We have recently developed a highly convergent method for the synthesis of 2',3'-anhydro-β-D-lyxofuranosyl nucleosides that proceeds via the coupling of glycosyl sulfoxide (II) and a silylated nucleoside base, e.g. (III), mediated by trifluoromethanesulfonic acid anhydride (Callam et al., 2003). This approach is significantly more efficient than previously developed methods for the synthesis of compounds of this type, of which all have involved the installation of the epoxide ring on a preformed nucleoside. However, unambiguously determining the stereochemistry at the anomeric center in (I) was not possible using NMR spectroscopy and we therefore crystallized this compound so that the structure could be proven. The key issue was the relative stereochemistry between the epoxide oxygen and the nucleoside base.

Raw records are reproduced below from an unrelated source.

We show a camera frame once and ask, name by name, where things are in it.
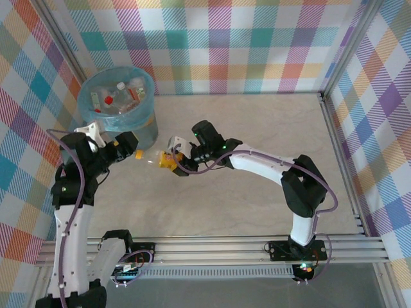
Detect orange juice plastic bottle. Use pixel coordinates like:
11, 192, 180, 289
134, 150, 174, 170

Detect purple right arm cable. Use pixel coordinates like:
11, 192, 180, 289
171, 148, 340, 286

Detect aluminium frame corner post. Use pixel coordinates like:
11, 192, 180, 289
31, 0, 94, 85
320, 0, 386, 97

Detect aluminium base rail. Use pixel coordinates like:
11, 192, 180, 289
35, 235, 388, 267

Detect waste bin with blue liner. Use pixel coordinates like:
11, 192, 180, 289
76, 65, 160, 151

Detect green left controller board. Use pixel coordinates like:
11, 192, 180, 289
110, 261, 144, 285

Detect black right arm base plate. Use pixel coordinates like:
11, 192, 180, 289
267, 239, 327, 261

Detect grey slotted cable duct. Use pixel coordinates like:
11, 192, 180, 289
110, 268, 296, 280

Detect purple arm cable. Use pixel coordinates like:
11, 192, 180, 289
171, 148, 340, 286
46, 128, 155, 308

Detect right controller board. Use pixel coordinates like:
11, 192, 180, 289
293, 261, 317, 277

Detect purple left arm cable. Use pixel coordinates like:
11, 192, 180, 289
46, 128, 155, 308

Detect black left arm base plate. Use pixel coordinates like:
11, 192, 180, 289
130, 241, 157, 262

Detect orange label white cap bottle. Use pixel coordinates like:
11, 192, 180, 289
116, 80, 146, 102

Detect aluminium table side rail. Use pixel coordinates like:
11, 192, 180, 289
317, 92, 407, 308
31, 266, 55, 308

The structure of (I) in the crystal is given in Fig. 1 and it is clear that there is a cis relationship between the nucleoside base and the epoxide oxygen. This is the relative stereochemistry that would have been predicted for a product formed by condensation of (II) and (III), given previous results on the glycosylation of alcohols by (II) (Gadikota et al., 2003). Note also that the absolute configuration for the structure was assigned on the basis of the known configuration of (II), which was synthesized from D-arabinose (Gadikota et al., 2003). The furanose ring in (I) adopts an envelope conformation, in which the ring oxygen is displaced above the plane (°E). The pseudorotational phase angle (P) is 88.5° and the puckering amplitude (τm) is 29.8° (Altona & Sundaralingam, 1972). In this regard, the structure is similar to other 2',3'-anhydro-β-D-lyxofuranosyl nucleotides for which crystal structures have been determined, e.g. (IV) and (V) (Gurskaya et al., 1990, 1996) or for which molecular-mechanics calculations have been carried out, e.g. (IV), (VI) and (VII) (Koole et al., 1991). In these compounds, the furanose and epoxide O atoms are on the same side of the furanose ring, resulting in a boat-like structure. In addition, the five-membered rings in these systems are generally less puckered than other nucleoside derivatives, which typically have τm magnitudes in the range 34–40° (Sanger, 1984). Similar structural features have been observed in ab initio and density functional theory calculations on 2,3-anhydro-β-D-lyxofuranosyl glycosides (Callam et al., 2001) and in the crystal structure of a 2,3-anhydro-α-D-lyxofuranosyl thioglycoside (Gallucci et al., 2000).
The orientation about the C4—C5 bond in (I) is gauche–trans (ap) (Sanger, 1984). This bond adopts the same orientation in the crystal structure of (IV) and in low-energy geometries obtained from molecular mechanics calculations of (IV), (VI) and (VII), thus indicating that the presence of the benozate ester on O3 in (I) does not alter the favored rotamer around the C4–C5 bond, as compared to the unprotected nucleosides. In the crystal structure of (V), however, the orientation of this bond differs from that in (I), (IV), (VI) and (VII), which is likely due to the presence of the additional hydroxymethyl group substituent at C4. Finally, in (I) the nucleoside base adopts the anti-conformation, which is the same as in compounds (IV)–(VII).